Add the olive oil, vinegar and 1 teaspoon of #4 Pronto Italiano - bring to a boil.
Pour the oil and vinegar over the onions and mushrooms. Cover with plastic wrap and place in the fridge. These get better over time. Do the night before if you can. Pickled mushrooms - yum!
This is how they look after 1 night in the fridge. These are great to eat as is, but you can use them on a lot of other dishes too: sandwiches, pizza, salads, etc.
I used 1/4 pound of beef for each patty. Roll into a ball then flatten it to about 1/4" thick. Make them a bit large as they will shrink in size. Wash your hands. Time to season the burgers up.
I use about 1/2 a tsp of French Made Easy per patty. Just sprinkle on one side and press into the meat. Top one patty with 1 oz. of blue cheese. Keep the edges free of cheese so you can seal it.
Lay the patty w/o cheese over the one with cheese. Gently pinch the edges around the burger. Make sure its sealed well so the cheese doesn't ooze out on BBQ. Smooth the edges then season both sides.
Cover the burgers then let them chill in the fridge for 30 minutes or more. But make sure to have them at room temperature before cooking. Meat always turns out better if it's not cold when cooked.
Place your burgers on a hot grill and get ready for greatness.
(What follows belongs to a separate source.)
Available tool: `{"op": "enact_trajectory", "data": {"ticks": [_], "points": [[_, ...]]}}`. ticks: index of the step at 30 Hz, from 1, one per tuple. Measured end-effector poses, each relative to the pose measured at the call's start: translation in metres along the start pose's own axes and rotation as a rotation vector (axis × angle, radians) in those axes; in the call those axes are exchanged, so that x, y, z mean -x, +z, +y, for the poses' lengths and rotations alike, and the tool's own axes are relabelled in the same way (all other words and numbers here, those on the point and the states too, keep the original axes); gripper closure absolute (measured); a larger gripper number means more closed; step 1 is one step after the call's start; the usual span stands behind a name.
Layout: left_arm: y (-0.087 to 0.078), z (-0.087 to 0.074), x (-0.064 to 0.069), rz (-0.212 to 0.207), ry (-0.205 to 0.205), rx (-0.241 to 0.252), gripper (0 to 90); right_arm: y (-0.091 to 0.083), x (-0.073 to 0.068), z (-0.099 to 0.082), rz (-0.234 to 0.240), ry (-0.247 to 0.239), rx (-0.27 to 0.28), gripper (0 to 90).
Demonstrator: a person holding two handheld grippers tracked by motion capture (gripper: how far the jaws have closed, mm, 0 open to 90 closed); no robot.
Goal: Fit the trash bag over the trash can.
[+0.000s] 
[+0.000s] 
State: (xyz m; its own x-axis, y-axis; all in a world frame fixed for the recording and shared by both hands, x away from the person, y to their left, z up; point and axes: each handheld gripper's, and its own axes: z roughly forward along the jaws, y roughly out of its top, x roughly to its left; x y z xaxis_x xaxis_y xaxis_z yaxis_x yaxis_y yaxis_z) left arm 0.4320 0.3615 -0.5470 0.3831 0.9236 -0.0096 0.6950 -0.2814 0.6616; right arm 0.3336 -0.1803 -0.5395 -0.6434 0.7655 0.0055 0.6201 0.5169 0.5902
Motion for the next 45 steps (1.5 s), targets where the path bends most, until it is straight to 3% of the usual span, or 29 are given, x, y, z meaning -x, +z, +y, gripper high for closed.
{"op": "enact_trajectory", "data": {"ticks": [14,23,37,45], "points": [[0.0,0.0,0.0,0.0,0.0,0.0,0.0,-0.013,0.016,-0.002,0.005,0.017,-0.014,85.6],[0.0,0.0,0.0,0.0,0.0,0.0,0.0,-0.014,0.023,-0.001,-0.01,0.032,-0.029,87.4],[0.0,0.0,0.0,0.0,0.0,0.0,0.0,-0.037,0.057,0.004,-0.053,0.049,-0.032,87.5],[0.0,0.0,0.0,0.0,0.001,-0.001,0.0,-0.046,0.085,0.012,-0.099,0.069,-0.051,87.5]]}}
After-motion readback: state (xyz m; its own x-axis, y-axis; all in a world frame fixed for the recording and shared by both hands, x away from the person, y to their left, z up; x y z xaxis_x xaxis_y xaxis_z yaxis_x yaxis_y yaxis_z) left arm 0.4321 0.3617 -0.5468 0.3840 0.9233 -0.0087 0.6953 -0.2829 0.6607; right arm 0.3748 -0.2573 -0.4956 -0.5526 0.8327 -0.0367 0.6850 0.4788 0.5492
I like my burger more on the medium-well side so I let each side cook for 7-8 minutes.
While the burger is cooking, grab your buns and drizzle them with a little olive oil. I sprinkled a pinch or two of the French blend too - makes the best garlic bread. Toast the buns on the grill.
I love a crispy crust on a burger. If your grill is really hot, the burger should get a great crust to it.
Slice some avocado, tomatoes and lettuce for garnish. Top the bun with a little dijon first then add the garnish to it. Top the burger with some of the mushrooms and onions you just pickled!
Gently push down on the top bun then cut in half. A bit messy, yes! But as they say - if it doesn't get all over the place, it doesn't belong in your face! I hope you enjoy this burger like I did!